SUPPLIED ENTRIES ▸

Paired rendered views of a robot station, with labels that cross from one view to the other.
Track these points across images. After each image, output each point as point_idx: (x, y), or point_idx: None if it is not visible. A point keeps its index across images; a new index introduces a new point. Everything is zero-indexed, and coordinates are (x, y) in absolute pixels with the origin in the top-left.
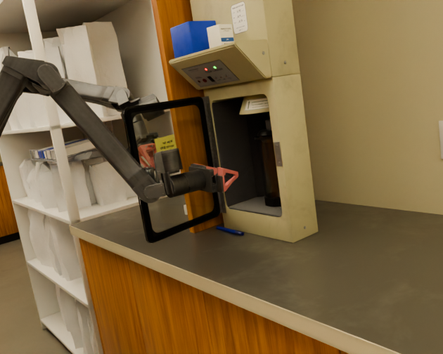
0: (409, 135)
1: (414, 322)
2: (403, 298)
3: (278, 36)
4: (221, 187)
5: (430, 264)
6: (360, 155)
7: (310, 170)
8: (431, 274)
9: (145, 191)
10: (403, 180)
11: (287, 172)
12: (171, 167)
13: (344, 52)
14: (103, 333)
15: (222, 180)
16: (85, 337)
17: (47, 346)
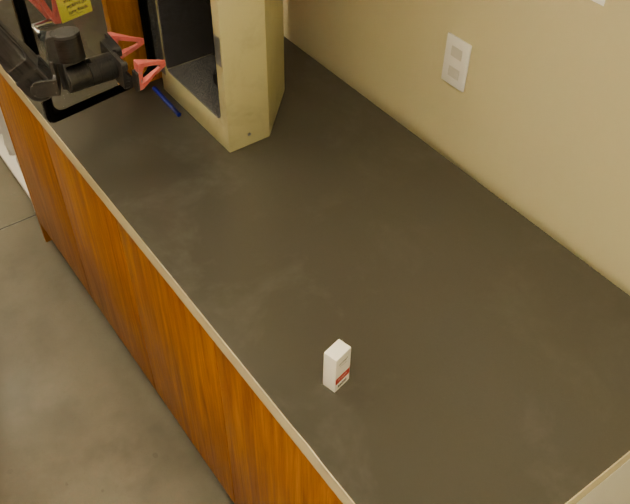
0: (417, 29)
1: (273, 322)
2: (285, 286)
3: None
4: (137, 86)
5: (346, 238)
6: (364, 22)
7: (265, 67)
8: (334, 256)
9: (32, 88)
10: (402, 80)
11: (227, 74)
12: (67, 59)
13: None
14: (19, 154)
15: (138, 78)
16: (3, 130)
17: None
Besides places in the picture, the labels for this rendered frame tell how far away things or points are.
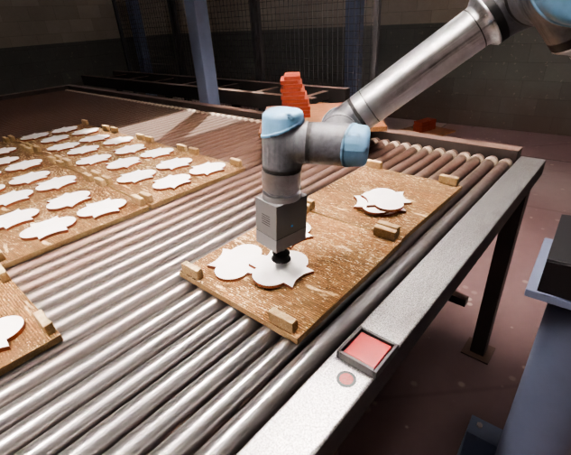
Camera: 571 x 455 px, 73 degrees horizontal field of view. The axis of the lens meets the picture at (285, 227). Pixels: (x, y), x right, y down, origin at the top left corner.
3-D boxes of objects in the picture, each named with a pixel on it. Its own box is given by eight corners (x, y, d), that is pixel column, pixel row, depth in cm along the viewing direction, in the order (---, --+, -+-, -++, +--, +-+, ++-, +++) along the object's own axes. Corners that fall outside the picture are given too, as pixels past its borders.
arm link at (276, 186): (253, 168, 73) (285, 158, 78) (254, 190, 75) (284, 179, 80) (280, 180, 68) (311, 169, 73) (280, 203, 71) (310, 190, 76)
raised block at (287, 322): (299, 329, 69) (298, 318, 68) (292, 336, 68) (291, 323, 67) (274, 316, 73) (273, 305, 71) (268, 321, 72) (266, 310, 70)
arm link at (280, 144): (306, 116, 63) (255, 114, 65) (303, 178, 69) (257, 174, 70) (310, 106, 70) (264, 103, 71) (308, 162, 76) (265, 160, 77)
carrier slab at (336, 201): (461, 190, 121) (462, 185, 120) (400, 245, 95) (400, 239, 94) (365, 169, 142) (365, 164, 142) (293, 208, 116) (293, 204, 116)
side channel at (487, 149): (517, 170, 150) (522, 146, 145) (512, 175, 146) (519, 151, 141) (77, 94, 391) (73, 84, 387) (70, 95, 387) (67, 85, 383)
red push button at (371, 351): (391, 352, 66) (391, 346, 65) (373, 374, 62) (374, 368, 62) (361, 336, 70) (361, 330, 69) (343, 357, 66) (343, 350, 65)
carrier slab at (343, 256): (401, 246, 95) (401, 240, 94) (298, 345, 68) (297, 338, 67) (292, 210, 115) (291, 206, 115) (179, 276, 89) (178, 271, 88)
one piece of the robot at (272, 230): (279, 163, 81) (279, 230, 89) (244, 174, 75) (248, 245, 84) (312, 178, 74) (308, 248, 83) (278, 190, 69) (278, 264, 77)
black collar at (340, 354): (398, 351, 66) (399, 344, 65) (375, 380, 61) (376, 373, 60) (359, 331, 71) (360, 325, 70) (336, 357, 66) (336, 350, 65)
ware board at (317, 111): (365, 105, 192) (365, 100, 191) (387, 131, 148) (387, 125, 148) (266, 109, 195) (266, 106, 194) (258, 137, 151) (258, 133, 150)
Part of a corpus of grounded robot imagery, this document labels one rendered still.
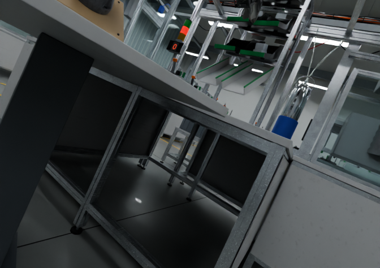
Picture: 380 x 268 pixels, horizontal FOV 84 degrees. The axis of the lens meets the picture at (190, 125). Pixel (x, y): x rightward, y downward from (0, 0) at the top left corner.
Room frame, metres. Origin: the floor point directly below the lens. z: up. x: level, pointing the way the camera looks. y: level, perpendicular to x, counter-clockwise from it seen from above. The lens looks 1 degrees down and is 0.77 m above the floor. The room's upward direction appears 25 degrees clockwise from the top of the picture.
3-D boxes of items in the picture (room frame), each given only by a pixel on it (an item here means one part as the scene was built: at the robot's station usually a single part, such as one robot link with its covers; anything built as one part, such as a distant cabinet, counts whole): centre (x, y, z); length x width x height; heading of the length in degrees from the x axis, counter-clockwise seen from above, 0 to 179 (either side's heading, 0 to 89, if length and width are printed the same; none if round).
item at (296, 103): (1.72, -0.70, 1.32); 0.14 x 0.14 x 0.38
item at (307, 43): (2.05, -0.70, 1.56); 0.04 x 0.04 x 1.39; 62
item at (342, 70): (1.88, -1.02, 1.56); 0.09 x 0.04 x 1.39; 62
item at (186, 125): (3.40, -0.22, 0.73); 0.62 x 0.42 x 0.23; 62
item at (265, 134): (1.69, -0.01, 0.85); 1.50 x 1.41 x 0.03; 62
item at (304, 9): (1.24, -0.18, 1.26); 0.36 x 0.21 x 0.80; 62
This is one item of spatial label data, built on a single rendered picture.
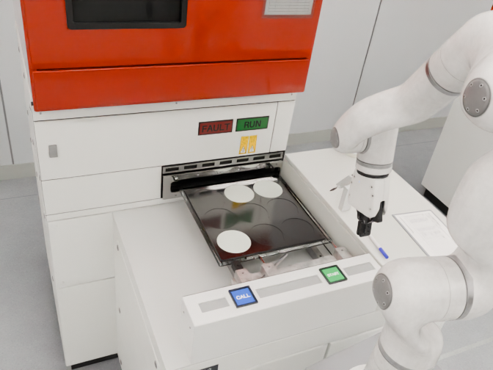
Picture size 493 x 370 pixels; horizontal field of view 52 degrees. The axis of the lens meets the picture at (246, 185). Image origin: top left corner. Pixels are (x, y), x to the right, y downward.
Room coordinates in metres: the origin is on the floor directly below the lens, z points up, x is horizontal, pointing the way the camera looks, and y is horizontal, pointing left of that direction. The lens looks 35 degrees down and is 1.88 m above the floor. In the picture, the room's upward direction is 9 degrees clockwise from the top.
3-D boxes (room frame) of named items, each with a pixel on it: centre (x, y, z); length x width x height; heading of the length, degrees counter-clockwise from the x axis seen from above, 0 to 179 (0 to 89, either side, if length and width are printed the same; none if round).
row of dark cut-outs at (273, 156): (1.45, 0.08, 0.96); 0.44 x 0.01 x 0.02; 119
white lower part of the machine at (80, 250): (1.67, 0.41, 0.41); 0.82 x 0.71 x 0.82; 119
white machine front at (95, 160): (1.37, 0.24, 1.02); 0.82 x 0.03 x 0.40; 119
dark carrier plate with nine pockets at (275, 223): (1.27, -0.03, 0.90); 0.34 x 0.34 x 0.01; 29

WHAT YOU HAVE TO DO ▸ For each line in the entries that holds "boxes", return that line.

SOLUTION TO THIS PROBLEM ▸
3-D boxes of objects in the picture, each named with a pixel on it. Its own box is given by eight corners (x, y, d), that is pixel column, pixel row, depth in cm along the viewing direction, in the order (---, --+, -+-, -++, +--, +-+, ++-, +++) along the object's own axes. Corners that fall outside the picture are given too, as pixels past its borders.
3-D boxes of items in the picture (room frame), each given only by a pixel on it (an item here means one part as the scene was built: at the robot's station usually a single part, such as one robot link with its covers; anything built as one part, such as a distant cabinet, counts whole): centre (x, y, z); length x width x height; heading of the length in degrees from the x axis, counter-clockwise seen from above, 0 to 179 (either side's heading, 0 to 89, if length and width are printed the same; none if round).
3-D boxes (room frame) of named items, each with a pixel on it: centre (x, y, z); length x width x height; heading of the length, degrees counter-clockwise from the x axis seen from above, 0 to 179 (0 to 89, either side, if length and width are printed the same; none if round).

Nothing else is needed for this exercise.